BRIEF
Report all lines of the records that contain "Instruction".

DATA EXTRACTS
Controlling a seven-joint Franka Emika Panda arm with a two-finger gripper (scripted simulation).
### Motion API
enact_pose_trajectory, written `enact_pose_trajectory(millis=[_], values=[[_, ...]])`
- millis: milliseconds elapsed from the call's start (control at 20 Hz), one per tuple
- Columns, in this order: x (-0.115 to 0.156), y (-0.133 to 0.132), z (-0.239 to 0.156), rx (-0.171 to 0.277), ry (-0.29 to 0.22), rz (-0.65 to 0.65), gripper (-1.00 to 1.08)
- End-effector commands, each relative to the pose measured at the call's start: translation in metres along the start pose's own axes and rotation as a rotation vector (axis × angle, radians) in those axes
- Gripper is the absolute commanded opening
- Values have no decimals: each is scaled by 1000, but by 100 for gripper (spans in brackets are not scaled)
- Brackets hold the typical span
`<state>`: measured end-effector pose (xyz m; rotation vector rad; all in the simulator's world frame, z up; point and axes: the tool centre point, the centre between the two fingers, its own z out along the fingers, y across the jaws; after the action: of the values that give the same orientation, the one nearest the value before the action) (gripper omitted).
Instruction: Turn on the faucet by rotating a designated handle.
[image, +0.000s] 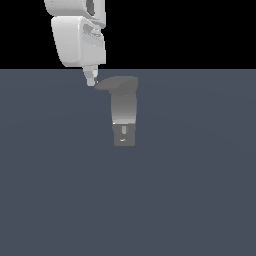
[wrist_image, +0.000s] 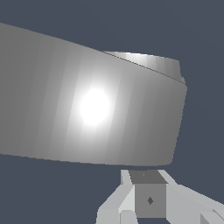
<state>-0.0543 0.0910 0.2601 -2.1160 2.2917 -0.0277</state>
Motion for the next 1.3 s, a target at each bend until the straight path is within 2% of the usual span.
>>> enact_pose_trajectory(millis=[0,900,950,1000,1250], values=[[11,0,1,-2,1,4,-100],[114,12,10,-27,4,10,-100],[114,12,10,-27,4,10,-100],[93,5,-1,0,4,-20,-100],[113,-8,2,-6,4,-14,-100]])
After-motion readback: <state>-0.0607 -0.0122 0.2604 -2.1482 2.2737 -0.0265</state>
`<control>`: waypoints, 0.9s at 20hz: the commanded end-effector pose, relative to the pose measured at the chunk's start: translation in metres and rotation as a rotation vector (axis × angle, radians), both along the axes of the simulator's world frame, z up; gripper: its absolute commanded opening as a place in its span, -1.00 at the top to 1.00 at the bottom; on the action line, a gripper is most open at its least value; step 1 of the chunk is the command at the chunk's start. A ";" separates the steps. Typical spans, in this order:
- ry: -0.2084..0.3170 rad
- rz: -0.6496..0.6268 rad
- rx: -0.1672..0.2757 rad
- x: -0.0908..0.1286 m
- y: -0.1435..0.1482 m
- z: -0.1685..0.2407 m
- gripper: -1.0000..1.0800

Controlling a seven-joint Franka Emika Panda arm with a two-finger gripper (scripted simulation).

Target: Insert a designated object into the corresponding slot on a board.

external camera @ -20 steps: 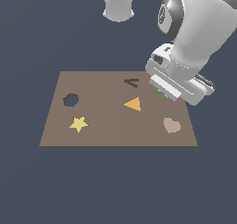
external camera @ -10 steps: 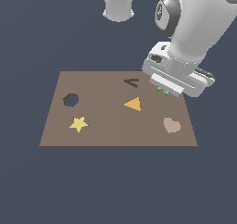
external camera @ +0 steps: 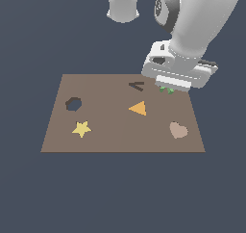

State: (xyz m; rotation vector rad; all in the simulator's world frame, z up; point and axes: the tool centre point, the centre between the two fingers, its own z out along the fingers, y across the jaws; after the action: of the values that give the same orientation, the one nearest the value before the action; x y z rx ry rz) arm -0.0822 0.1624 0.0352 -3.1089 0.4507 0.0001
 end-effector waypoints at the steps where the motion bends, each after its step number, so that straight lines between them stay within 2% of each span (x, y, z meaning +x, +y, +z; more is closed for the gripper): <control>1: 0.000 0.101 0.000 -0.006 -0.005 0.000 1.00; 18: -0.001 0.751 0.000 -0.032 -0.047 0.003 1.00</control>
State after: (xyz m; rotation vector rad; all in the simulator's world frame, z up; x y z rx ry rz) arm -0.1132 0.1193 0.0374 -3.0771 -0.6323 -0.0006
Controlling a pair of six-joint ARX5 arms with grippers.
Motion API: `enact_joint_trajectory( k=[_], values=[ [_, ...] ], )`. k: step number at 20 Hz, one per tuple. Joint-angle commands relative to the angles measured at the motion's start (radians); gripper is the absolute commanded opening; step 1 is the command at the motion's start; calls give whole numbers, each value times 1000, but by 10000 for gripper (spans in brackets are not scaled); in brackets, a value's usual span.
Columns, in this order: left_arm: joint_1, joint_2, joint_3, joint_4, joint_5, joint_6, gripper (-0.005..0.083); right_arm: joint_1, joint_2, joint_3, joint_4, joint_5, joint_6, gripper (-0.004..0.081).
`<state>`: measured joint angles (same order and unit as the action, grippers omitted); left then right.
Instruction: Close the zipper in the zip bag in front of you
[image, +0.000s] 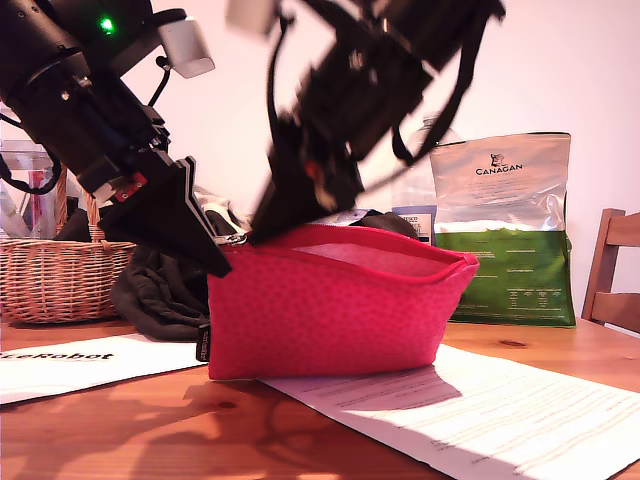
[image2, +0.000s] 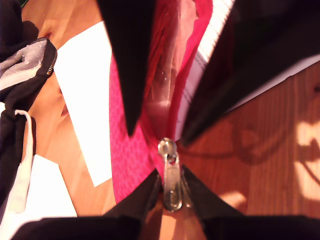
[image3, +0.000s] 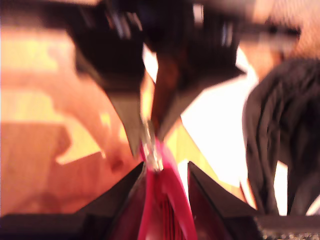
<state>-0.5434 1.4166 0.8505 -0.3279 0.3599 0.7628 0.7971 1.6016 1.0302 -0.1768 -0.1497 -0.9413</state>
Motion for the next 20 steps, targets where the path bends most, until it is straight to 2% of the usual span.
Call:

ANSWER SPACE
Instruction: Turn on the faucet by rotating a designated handle.
Instruction: Close the zipper in the zip bag in front of you

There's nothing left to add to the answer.